The glory of Stoke is the parish church, dedicated to the 5th century Celtic saint, St Nectan. The strikingly tall tower of St Nectan's (128 feet) has given the church the moniker, "Cathedral of North Devon". The tower is visible for miles in all directions, and is used as a landmark by ships at sea. In the mediaval period St Nectans was the church for the monks of Hartland Abbey, who walked the mile uphill to the church from the abbey itself for services 6 times every day and night.

Medieval painted screen, St Nectan's church
Medieval painted screen, St Nectan's church
The church dates from 1360, though it was built upon the remains of an earlier building believed to date from 1170. The font of the earlier church still survives.

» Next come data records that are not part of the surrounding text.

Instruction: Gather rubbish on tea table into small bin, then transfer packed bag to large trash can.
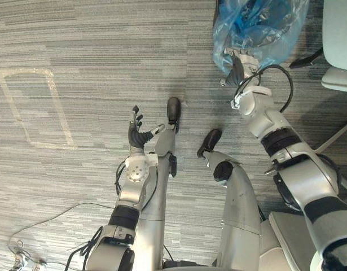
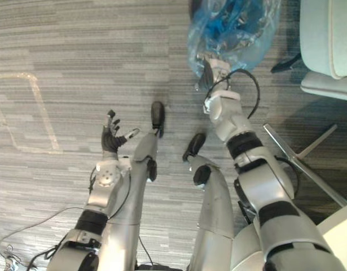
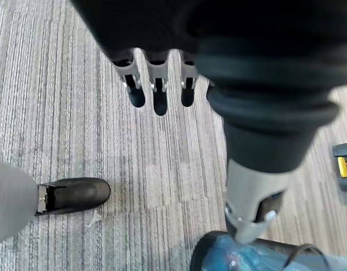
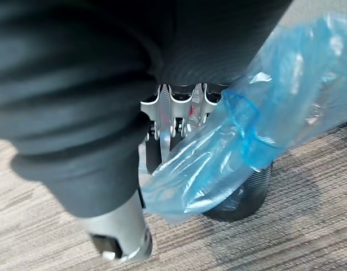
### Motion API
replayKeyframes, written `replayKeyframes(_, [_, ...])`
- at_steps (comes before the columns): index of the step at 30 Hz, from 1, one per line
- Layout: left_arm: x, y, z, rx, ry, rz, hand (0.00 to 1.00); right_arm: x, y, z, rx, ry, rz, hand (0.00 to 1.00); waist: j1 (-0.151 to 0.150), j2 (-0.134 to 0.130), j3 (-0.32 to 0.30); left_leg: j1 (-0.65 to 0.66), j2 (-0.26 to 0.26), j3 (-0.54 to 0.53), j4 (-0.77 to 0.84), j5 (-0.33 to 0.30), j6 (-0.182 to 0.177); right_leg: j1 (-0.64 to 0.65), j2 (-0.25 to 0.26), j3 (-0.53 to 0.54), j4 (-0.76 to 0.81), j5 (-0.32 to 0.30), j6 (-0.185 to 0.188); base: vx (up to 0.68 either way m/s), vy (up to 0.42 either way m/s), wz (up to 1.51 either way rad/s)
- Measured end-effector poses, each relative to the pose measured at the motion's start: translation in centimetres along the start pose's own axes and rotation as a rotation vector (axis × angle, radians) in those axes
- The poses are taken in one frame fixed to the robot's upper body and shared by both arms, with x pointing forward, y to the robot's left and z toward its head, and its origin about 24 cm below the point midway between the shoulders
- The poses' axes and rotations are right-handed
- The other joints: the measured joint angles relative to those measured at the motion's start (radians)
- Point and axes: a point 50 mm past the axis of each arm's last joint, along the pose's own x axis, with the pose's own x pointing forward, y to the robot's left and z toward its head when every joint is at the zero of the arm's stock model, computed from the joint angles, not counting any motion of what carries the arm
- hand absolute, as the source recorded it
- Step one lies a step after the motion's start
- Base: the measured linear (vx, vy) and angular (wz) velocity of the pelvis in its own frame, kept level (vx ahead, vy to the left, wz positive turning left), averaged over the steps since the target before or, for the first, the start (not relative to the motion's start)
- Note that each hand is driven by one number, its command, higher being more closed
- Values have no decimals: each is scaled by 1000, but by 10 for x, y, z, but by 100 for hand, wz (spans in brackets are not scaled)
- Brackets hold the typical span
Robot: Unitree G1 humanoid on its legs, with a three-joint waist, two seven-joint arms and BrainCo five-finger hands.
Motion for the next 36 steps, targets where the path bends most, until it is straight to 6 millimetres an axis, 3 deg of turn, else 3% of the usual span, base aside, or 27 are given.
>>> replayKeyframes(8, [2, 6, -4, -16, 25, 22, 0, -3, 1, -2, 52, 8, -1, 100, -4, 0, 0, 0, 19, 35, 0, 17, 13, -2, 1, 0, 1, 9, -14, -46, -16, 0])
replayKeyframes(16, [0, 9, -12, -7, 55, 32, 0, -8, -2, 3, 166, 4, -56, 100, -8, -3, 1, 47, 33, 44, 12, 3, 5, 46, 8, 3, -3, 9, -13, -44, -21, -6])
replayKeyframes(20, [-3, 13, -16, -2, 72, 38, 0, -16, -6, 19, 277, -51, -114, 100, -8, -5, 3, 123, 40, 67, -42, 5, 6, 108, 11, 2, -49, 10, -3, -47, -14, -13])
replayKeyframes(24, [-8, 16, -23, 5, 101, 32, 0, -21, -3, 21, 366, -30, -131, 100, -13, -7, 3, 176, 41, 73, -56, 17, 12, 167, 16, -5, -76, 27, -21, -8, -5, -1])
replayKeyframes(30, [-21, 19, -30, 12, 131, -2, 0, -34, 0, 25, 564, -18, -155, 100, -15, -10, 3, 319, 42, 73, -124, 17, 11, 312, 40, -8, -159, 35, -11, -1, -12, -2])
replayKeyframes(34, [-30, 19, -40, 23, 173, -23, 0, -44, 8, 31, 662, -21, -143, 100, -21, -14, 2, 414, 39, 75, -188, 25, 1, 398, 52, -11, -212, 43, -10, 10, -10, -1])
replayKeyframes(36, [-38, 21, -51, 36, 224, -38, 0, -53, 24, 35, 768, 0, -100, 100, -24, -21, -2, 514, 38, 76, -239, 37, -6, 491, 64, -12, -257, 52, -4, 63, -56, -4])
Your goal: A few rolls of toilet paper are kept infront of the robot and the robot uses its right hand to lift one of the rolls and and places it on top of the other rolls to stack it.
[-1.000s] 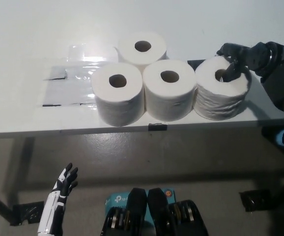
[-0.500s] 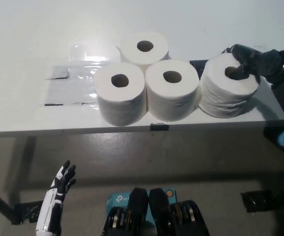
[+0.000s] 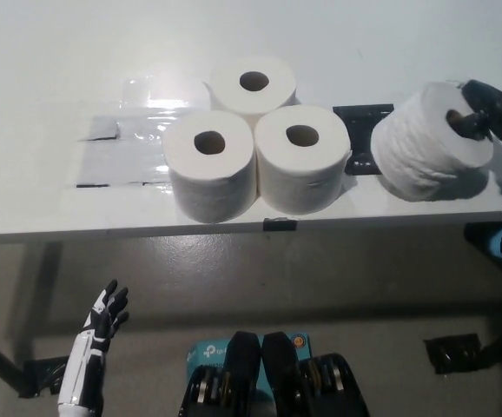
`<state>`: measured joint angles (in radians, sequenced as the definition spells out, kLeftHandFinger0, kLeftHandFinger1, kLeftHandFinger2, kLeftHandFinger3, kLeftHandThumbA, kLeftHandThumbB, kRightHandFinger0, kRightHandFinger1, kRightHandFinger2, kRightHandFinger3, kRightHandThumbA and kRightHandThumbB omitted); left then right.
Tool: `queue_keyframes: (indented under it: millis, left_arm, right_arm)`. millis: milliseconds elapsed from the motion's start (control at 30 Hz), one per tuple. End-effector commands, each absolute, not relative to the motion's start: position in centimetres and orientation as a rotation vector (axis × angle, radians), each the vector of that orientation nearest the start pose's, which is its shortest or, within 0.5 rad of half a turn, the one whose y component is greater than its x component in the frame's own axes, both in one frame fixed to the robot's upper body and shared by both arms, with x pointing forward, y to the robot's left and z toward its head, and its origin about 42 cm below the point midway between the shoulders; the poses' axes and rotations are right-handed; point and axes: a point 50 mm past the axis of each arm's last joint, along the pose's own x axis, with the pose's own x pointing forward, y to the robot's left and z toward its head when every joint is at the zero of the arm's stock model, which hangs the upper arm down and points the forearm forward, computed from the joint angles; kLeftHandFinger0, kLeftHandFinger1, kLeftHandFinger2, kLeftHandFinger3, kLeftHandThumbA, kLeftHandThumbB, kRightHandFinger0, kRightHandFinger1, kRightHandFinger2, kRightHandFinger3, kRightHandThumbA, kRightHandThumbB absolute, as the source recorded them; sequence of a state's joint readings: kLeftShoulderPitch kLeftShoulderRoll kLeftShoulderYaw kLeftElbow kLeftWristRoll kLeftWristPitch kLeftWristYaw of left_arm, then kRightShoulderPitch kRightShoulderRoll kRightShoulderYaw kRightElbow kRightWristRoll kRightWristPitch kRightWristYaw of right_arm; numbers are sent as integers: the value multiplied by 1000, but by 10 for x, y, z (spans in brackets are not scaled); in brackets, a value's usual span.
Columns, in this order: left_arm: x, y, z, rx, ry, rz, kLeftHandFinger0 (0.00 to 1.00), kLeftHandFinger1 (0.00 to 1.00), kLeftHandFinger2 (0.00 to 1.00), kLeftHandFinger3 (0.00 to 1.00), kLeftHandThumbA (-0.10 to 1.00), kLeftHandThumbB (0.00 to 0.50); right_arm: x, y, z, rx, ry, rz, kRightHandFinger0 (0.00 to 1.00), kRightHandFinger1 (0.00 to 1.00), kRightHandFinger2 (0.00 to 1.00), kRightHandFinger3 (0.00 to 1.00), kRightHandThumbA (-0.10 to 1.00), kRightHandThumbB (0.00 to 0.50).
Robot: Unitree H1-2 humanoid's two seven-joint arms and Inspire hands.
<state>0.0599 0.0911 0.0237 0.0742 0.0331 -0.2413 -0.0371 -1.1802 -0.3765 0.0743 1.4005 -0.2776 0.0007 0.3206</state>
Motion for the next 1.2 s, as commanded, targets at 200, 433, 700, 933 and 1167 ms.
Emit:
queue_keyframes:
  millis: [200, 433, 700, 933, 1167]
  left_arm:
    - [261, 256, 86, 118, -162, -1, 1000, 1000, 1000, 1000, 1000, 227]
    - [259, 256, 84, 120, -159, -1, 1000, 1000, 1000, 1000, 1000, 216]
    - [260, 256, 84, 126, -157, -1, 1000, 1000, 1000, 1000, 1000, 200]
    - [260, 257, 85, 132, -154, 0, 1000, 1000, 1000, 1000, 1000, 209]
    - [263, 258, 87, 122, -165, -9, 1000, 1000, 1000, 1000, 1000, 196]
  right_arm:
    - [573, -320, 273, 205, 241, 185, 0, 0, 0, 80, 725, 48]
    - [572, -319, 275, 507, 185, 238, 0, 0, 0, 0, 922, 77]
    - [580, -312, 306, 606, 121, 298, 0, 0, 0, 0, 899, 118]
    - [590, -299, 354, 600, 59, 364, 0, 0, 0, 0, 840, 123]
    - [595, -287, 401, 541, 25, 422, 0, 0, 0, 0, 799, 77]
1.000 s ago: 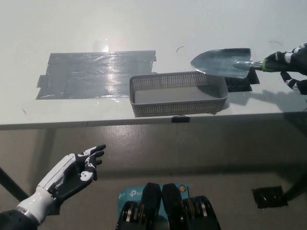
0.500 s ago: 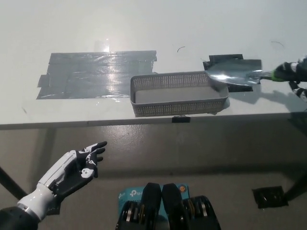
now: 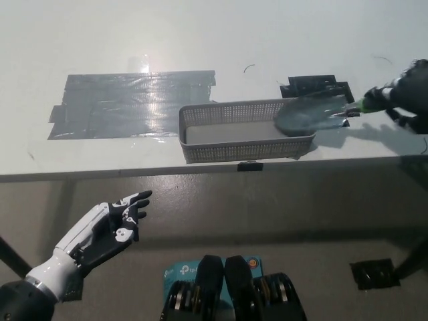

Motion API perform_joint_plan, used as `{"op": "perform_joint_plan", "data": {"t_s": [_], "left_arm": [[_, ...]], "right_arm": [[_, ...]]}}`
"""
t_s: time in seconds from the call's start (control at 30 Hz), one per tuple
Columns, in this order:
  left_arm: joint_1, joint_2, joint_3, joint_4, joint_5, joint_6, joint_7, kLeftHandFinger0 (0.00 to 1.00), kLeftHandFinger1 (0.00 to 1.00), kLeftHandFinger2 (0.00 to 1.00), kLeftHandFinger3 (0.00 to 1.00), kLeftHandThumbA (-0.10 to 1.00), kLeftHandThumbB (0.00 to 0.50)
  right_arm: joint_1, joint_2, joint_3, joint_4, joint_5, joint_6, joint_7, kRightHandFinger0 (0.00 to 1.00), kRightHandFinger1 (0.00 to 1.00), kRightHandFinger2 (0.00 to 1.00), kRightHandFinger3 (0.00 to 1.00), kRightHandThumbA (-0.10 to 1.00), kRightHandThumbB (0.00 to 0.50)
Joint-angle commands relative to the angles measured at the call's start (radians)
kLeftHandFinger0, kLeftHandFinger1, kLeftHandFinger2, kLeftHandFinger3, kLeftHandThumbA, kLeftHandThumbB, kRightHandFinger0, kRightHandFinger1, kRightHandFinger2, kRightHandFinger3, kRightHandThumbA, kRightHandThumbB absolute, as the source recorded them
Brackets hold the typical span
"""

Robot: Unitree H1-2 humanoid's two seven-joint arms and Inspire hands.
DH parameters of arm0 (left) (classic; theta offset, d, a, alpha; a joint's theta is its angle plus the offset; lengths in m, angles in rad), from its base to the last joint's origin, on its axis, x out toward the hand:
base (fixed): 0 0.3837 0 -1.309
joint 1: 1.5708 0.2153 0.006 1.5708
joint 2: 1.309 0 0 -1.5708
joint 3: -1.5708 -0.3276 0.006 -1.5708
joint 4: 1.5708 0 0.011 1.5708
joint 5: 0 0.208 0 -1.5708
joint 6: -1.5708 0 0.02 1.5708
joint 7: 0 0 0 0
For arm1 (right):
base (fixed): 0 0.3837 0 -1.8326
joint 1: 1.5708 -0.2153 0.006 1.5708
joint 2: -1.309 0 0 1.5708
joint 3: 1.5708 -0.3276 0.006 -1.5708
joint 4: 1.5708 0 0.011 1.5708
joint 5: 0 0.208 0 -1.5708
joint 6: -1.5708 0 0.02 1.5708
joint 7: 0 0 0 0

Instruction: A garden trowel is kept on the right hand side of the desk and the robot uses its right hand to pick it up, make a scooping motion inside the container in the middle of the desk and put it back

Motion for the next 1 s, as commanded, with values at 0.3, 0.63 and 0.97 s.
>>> {"op": "perform_joint_plan", "data": {"t_s": [0.3, 0.63, 0.97], "left_arm": [[-0.040, 0.017, -0.005, -0.009, -0.021, 0.004, -0.021, 1.00, 1.00, 1.00, 1.00, 0.81, 0.198], [-0.035, 0.004, -0.021, -0.012, -0.008, 0.010, -0.019, 1.00, 1.00, 1.00, 1.00, 0.81, 0.206], [-0.047, 0.003, -0.035, -0.011, -0.013, 0.015, -0.020, 1.00, 1.00, 1.00, 1.00, 0.81, 0.239]], "right_arm": [[-0.116, -0.075, 0.126, -0.106, -0.061, -0.018, -0.169, 0.00, 0.00, 0.00, 0.09, -0.10, 0.104], [-0.156, 0.035, 0.149, -0.001, -0.047, -0.018, -0.216, 0.00, 0.00, 0.15, 0.00, -0.10, 0.002], [-0.179, 0.241, 0.134, 0.158, -0.077, -0.018, -0.161, 0.00, 0.00, 0.12, 0.06, -0.10, 0.023]]}}
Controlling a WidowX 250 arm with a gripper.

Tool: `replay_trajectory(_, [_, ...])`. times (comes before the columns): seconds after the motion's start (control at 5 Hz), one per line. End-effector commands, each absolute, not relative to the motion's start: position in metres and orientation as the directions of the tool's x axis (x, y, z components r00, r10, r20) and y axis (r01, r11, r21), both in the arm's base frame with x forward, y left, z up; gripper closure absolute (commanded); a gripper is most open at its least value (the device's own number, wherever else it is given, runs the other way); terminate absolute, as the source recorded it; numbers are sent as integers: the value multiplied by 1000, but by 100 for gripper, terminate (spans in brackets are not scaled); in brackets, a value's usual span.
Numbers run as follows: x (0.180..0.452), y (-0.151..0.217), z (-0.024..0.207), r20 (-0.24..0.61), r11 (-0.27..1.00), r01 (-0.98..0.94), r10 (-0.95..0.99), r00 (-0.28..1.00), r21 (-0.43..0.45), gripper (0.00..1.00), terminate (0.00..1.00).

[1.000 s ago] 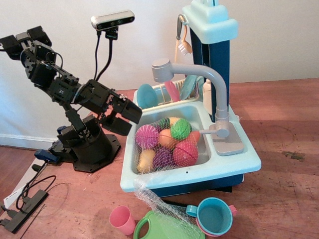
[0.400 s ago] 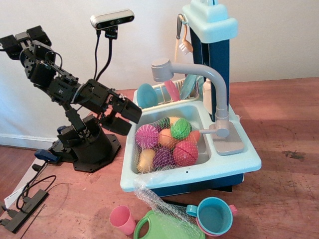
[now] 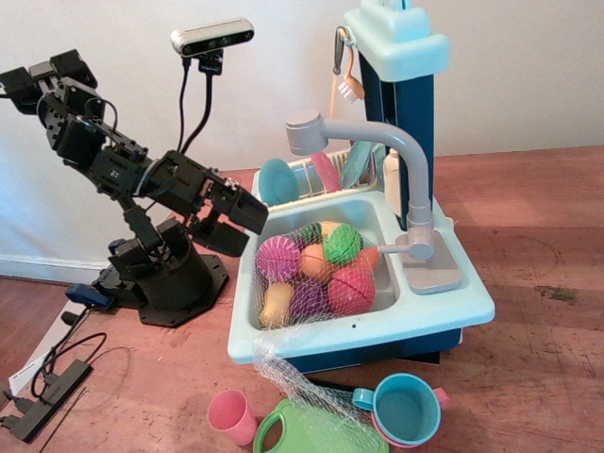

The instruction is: Turn lever vertical to front

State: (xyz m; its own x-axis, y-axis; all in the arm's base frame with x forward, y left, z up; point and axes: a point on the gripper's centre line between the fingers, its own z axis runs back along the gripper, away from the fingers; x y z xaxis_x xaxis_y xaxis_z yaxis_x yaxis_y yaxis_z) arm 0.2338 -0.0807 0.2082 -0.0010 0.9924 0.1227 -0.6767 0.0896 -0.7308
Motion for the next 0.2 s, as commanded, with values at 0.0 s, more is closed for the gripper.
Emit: replay_trajectory(0.0, [236,-83,213,105,76,-664,994,-4,-743,0,100])
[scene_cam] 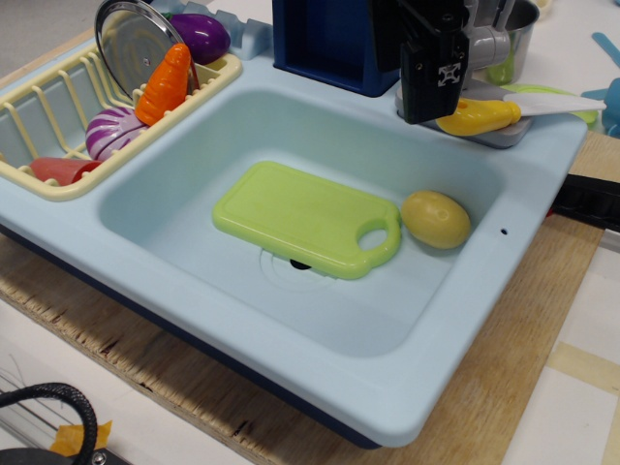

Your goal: Put knife on cutting board

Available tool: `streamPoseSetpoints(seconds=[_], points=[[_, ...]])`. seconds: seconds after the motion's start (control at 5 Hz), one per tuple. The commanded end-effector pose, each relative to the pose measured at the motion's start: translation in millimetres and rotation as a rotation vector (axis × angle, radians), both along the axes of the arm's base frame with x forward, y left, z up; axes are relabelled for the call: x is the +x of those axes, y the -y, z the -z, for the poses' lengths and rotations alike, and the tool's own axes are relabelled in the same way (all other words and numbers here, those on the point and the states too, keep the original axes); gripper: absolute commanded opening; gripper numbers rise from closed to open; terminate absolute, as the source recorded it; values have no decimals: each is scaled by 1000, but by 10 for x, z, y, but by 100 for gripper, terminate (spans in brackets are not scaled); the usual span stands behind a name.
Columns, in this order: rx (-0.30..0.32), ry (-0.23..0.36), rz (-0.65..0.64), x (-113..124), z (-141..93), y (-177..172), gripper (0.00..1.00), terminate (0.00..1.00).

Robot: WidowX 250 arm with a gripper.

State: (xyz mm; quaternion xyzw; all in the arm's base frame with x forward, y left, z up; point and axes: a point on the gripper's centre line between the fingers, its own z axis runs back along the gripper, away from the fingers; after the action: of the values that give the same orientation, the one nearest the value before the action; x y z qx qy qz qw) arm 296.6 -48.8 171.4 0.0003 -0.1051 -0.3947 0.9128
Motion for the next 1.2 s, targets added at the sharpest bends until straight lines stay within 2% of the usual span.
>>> streamPoseSetpoints(seconds=[0.0, 0.2, 0.4, 0.8, 1.0], points=[[0, 0, 0, 0, 0, 0, 100, 0], [-2, 73, 7, 86, 17, 50, 100, 0], [7, 123, 19, 117, -6, 94, 100, 0], [-1, 163, 39, 183, 19, 196, 100, 0], [-14, 159, 53, 233, 65, 245, 100, 0]])
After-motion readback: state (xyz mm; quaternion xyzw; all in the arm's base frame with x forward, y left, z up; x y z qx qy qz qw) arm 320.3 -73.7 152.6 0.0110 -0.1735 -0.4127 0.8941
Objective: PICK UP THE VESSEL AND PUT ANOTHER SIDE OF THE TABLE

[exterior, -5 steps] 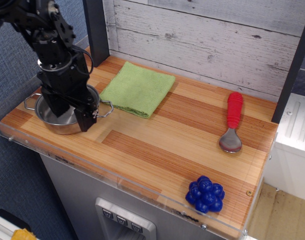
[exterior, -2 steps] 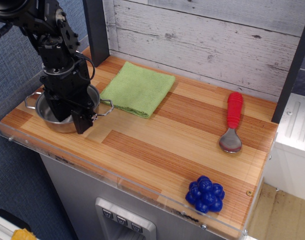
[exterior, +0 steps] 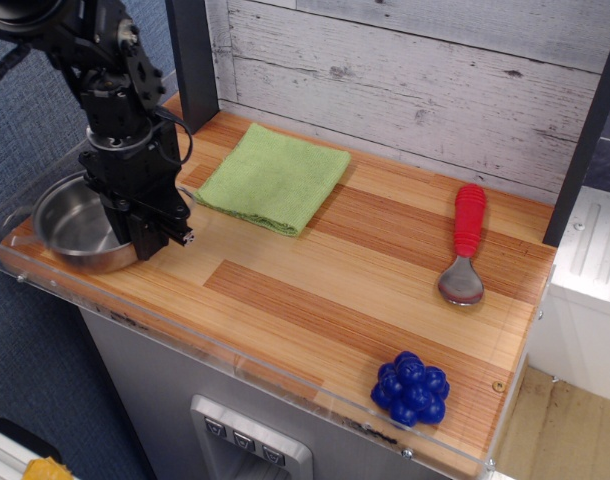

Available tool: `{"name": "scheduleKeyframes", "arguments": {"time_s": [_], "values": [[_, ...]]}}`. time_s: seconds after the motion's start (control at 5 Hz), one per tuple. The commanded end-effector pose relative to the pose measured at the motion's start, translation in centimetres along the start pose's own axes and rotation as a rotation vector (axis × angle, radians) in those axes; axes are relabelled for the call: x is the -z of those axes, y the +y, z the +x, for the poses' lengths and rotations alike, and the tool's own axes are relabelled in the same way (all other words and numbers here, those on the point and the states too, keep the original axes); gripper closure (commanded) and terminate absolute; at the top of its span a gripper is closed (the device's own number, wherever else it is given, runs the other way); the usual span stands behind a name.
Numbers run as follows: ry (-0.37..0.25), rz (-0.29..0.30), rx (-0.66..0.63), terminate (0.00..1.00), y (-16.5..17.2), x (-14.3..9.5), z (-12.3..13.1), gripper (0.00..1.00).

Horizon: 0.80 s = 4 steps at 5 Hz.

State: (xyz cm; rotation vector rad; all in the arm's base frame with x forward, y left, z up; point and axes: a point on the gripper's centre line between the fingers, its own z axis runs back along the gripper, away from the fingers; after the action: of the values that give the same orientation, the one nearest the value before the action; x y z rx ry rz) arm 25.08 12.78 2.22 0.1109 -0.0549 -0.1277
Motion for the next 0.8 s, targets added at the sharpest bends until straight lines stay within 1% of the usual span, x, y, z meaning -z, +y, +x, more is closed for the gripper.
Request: {"name": "scheduleKeyframes", "arguments": {"time_s": [0.0, 0.2, 0.4, 0.6], "values": [[-0.038, 0.068, -0.011, 0.00, 0.2, -3.1, -0.1, 1.00], [-0.068, 0.088, 0.019, 0.00, -0.5, -4.3, 0.7, 1.00], [-0.093, 0.082, 0.039, 0.00, -1.7, -5.9, 1.6, 1.00], [-0.086, 0.078, 0.049, 0.00, -4.0, -6.4, 2.6, 1.00]]}}
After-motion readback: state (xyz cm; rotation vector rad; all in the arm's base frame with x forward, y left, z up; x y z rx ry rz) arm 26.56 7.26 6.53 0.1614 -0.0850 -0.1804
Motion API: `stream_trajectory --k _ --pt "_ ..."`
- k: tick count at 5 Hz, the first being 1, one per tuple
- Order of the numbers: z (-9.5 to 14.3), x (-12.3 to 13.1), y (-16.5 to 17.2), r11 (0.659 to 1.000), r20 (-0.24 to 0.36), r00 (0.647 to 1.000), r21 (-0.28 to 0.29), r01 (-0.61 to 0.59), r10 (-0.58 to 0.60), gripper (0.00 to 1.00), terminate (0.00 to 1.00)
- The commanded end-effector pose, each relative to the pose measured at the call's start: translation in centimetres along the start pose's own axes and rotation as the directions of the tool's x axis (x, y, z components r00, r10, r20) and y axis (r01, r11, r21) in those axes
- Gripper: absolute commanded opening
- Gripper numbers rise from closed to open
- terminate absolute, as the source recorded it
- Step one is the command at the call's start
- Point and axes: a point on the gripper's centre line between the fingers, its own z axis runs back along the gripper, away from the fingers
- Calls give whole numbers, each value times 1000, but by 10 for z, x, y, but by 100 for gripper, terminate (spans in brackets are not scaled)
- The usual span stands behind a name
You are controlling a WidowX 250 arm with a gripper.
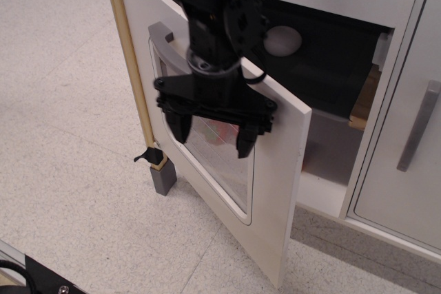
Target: Close oven
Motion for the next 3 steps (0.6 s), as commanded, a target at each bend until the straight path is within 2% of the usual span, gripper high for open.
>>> stream_trajectory --k 1,2,3 --pt "6 38 -24 994 69 997 -103 39 -32 100 0" --pt "1 56 -33 992 94 996 -126 25 -13 100 0" --pt "-7 74 -41 992 123 992 -124 9 7 100 0"
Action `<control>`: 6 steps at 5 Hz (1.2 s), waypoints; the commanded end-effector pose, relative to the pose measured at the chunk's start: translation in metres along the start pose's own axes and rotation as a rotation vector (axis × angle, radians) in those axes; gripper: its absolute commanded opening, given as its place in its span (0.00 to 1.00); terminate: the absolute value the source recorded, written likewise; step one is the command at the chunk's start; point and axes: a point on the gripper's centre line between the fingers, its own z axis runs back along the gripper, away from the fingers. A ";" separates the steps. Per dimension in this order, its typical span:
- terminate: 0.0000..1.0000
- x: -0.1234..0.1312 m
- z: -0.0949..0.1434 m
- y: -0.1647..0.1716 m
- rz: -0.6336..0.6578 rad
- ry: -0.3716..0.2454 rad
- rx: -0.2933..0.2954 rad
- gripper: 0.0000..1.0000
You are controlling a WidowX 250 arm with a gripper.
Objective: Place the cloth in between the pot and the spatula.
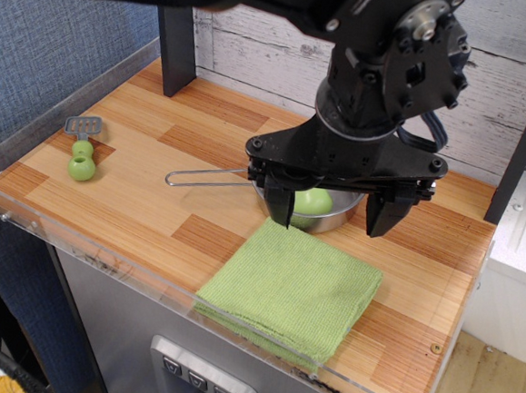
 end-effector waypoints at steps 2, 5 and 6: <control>0.00 -0.004 -0.019 0.009 0.028 0.019 0.016 1.00; 0.00 -0.004 -0.075 0.029 0.083 0.053 0.029 1.00; 0.00 -0.006 -0.090 0.026 0.108 0.090 0.023 1.00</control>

The rood screen (1450) is the most impressive aspect of the church interior. This is a magnificently carved wooden screen of 11 bays, stretching 45 feet across the nave. It rises to a height of 12 1/2 feet and is almost 6 feet wide at the top. So massive is the screen that at one time the organ and seating were poised on top of it.

St Nectan's Holy Well, Stoke
St Nectan's Holy Well
Alfred the Great is said to have bequeathed Hartland to his son Edward, and later stories associate St Nectans with Arthurian legend. Stained glass windows in the north aisle depct Arthur, Alfred, and William the Conqueror.

St Nectans Holy Well
Just downhill from the church a narrow path leads off the road to St Nectans Well, an old holy well housed beneath a stone shelter. Three flagstones lead to a simple arched doorway set in a small wellhead structure of stone. Padlocked iron barred doors allow you to see the inner chamber where the water bubbles out.

The legend of St Nectan tells that he was on a journey north from Cornwall when he was set upon by bandits. The bandits beheaded the saint, whereupon he picked up his severed head and carried it to this spot. When he set the head down, water sprang forth from the ground. A similar story is told of St Kenelm's Well in Winchcombe, Gloucestershire, and other holy wells in the UK.